The text shown in the Text Viewer window follows your navigation within Windows. For example, if the cursor is moved, the text at the cursor position displays
in the Text Viewer window. Likewise, if you navigate with the mouse, the text that comes in contact with the mouse displays in the Text Viewer window.
When used in Fusion, Text Viewer eliminates the need to adjust the magnification level of the screen when trying to follow along with what Fusion is reading.
This is especially helpful when reading with Say All (INSERT+DOWN ARROW).
To activate the Text Viewer, go to the Utilities menu in the JAWS main window, open the Braille and Text Viewer submenu, and select Enable Text Viewer.
You can also press the new layered command INSERT+SPACEBAR, followed by V, and then T to toggle the Text Viewer on or off.
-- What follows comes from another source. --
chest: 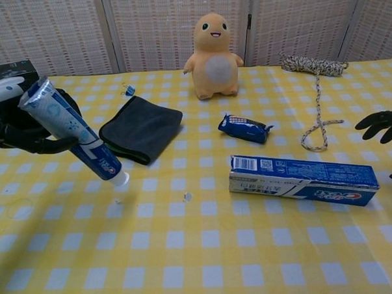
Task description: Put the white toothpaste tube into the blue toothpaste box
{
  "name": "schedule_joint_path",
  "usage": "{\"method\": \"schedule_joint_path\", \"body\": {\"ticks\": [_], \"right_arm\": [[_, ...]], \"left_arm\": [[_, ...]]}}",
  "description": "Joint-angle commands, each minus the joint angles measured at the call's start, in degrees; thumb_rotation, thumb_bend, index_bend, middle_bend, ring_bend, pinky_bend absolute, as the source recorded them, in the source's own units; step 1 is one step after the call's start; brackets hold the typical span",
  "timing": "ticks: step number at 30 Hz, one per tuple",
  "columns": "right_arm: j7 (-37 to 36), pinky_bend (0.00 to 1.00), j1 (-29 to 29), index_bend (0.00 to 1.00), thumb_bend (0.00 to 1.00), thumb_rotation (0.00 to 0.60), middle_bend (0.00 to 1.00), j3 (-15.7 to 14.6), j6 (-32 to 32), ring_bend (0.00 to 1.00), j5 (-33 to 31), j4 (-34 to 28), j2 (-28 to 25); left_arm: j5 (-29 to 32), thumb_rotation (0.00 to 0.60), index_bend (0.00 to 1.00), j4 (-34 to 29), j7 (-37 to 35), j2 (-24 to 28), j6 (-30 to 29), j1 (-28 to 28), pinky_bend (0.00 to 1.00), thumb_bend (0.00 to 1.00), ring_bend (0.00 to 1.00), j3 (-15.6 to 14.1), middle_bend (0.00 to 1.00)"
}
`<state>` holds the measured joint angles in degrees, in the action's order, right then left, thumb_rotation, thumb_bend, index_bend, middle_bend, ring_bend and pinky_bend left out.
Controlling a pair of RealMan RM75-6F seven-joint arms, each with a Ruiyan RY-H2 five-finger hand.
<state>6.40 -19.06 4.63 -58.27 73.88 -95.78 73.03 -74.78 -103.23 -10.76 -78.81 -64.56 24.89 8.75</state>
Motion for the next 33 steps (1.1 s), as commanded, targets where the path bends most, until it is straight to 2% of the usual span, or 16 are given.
{"method": "schedule_joint_path", "body": {"ticks": [1, 16, 20, 29, 33], "right_arm": [[2.77, 0.18, -0.67, 0.19, 0.36, 0.6, 0.24, -0.2, -0.62, 0.24, -0.53, 0.25, 2.03], [10.31, 0.24, -3.73, 0.27, 0.36, 0.6, 0.3, 1.02, -1.19, 0.3, -5.57, 0.94, 10.28], [11.71, 0.27, -4.68, 0.32, 0.36, 0.6, 0.32, 1.7, -1.41, 0.32, -7.0, 1.92, 12.81], [13.9, 0.39, -4.69, 0.46, 0.36, 0.6, 0.42, 2.23, -5.82, 0.42, -6.61, 4.55, 16.92], [14.73, 0.4, -4.81, 0.47, 0.36, 0.6, 0.43, 2.12, -5.88, 0.43, -7.33, 5.06, 17.09]], "left_arm": [[0.08, 0.6, 0.97, -0.94, -0.12, 0.76, -0.26, -0.11, 1.0, 0.56, 1.0, 0.21, 1.0], [-0.11, 0.6, 0.97, -2.9, -1.03, 3.71, -1.15, -0.72, 1.0, 0.56, 1.0, 0.23, 1.0], [-0.33, 0.6, 0.97, -3.04, -1.85, 4.3, -1.37, -0.89, 1.0, 0.56, 1.0, 0.29, 1.0], [-0.35, 0.6, 0.97, -3.21, -3.06, 5.32, -1.87, -1.25, 1.0, 0.56, 1.0, 0.42, 1.0], [-0.28, 0.6, 0.97, -3.44, -3.28, 5.61, -1.83, -1.28, 1.0, 0.57, 1.0, 0.4, 1.0]]}}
The Text Viewer also provides
easy right and left line panning keystrokes. After pressing INSERT+SPACEBAR, V to enter the Braille and Text Viewer layer, press CTRL+RIGHT ARROW or CTRL+LEFT
ARROW.
The Braille Viewer/Text Viewer is a visual only option and the PC focus does not move to this window. Once activated, it will automatically start whenever
JAWS or Fusion is restarted. The Braille and Text Viewer window resizes your application windows to avoid covering anything someone may need to work with,
and when closed, the windows go back to full screen. You can place the windows on the top or bottom of the screen as well as customize the font, point
size, and the background and foreground colors for displayed text. The Braille and Text Viewer even works in a multiple monitor setup. To configure these
options, go to the Utilities menu in the JAWS main window, open the Braille and Text Viewer submenu, and select Settings.
Note: Fusion must be running in Full Window Mode in order to use the Braille and Text Viewer. If a user switches to Lens or Split View while the Braille
or Text viewer is active, it will be suspended until you return to Full Window magnification.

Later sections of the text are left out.